- [Work required]
Transcribe each line below without altering anything.

§

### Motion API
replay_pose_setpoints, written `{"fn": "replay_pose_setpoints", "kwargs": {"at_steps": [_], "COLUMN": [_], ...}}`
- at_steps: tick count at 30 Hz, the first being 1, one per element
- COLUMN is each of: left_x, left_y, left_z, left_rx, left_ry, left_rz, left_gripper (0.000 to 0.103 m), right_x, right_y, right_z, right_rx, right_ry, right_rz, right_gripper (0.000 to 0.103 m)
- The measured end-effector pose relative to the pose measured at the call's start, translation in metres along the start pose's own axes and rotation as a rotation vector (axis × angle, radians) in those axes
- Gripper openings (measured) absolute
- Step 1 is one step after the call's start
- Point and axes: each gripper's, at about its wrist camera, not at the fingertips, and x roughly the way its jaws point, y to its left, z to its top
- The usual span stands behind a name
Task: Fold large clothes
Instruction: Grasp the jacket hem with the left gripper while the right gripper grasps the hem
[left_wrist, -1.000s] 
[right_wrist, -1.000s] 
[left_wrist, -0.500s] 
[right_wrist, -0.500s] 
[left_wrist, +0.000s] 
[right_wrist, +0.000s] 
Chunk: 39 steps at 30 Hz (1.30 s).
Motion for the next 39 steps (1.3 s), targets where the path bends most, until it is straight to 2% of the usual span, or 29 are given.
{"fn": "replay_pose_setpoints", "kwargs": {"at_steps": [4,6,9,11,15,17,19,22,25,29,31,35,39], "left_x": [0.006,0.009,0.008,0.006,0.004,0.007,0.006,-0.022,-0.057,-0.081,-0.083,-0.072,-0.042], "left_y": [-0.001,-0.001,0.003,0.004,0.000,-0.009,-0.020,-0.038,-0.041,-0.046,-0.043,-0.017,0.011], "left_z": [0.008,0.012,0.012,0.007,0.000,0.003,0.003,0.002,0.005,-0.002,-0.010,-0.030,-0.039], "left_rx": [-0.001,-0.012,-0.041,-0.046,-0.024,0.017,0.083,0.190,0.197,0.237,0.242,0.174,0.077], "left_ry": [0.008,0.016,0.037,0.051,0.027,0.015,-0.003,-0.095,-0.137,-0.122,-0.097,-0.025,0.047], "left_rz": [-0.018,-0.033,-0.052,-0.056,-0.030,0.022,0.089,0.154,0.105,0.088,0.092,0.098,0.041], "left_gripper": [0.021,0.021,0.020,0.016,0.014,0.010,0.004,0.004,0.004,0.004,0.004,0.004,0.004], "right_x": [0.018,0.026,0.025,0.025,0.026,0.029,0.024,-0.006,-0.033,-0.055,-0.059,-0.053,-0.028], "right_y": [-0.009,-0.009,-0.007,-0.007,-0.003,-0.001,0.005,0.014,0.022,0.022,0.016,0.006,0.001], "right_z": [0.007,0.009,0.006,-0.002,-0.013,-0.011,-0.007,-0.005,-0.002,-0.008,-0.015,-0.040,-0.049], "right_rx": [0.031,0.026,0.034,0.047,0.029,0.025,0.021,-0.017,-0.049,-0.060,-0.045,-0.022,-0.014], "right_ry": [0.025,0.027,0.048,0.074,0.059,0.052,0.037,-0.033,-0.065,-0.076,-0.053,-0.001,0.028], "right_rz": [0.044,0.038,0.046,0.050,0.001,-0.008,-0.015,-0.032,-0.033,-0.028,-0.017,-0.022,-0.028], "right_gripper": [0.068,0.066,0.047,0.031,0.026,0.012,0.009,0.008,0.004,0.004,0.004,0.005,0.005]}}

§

- [Reply]
### Motion API
replay_pose_setpoints, written `{"fn": "replay_pose_setpoints", "kwargs": {"at_steps": [_], "COLUMN": [_], ...}}`
- at_steps: tick count at 30 Hz, the first being 1, one per element
- COLUMN is each of: left_x, left_y, left_z, left_rx, left_ry, left_rz, left_gripper (0.000 to 0.103 m), right_x, right_y, right_z, right_rx, right_ry, right_rz, right_gripper (0.000 to 0.103 m)
- The measured end-effector pose relative to the pose measured at the call's start, translation in metres along the start pose's own axes and rotation as a rotation vector (axis × angle, radians) in those axes
- Gripper openings (measured) absolute
- Step 1 is one step after the call's start
- Point and axes: each gripper's, at about its wrist camera, not at the fingertips, and x roughly the way its jaws point, y to its left, z to its top
- The usual span stands behind a name
Task: Fold large clothes
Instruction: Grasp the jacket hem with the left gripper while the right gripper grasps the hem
[left_wrist, -1.000s] 
[right_wrist, -1.000s] 
[left_wrist, -0.500s] 
[right_wrist, -0.500s] 
[left_wrist, +0.000s] 
[right_wrist, +0.000s] 
Chunk: 39 steps at 30 Hz (1.30 s).
Motion for the next 39 steps (1.3 s), targets where the path bends most, until it is straight to 2% of the usual span, or 29 are given.
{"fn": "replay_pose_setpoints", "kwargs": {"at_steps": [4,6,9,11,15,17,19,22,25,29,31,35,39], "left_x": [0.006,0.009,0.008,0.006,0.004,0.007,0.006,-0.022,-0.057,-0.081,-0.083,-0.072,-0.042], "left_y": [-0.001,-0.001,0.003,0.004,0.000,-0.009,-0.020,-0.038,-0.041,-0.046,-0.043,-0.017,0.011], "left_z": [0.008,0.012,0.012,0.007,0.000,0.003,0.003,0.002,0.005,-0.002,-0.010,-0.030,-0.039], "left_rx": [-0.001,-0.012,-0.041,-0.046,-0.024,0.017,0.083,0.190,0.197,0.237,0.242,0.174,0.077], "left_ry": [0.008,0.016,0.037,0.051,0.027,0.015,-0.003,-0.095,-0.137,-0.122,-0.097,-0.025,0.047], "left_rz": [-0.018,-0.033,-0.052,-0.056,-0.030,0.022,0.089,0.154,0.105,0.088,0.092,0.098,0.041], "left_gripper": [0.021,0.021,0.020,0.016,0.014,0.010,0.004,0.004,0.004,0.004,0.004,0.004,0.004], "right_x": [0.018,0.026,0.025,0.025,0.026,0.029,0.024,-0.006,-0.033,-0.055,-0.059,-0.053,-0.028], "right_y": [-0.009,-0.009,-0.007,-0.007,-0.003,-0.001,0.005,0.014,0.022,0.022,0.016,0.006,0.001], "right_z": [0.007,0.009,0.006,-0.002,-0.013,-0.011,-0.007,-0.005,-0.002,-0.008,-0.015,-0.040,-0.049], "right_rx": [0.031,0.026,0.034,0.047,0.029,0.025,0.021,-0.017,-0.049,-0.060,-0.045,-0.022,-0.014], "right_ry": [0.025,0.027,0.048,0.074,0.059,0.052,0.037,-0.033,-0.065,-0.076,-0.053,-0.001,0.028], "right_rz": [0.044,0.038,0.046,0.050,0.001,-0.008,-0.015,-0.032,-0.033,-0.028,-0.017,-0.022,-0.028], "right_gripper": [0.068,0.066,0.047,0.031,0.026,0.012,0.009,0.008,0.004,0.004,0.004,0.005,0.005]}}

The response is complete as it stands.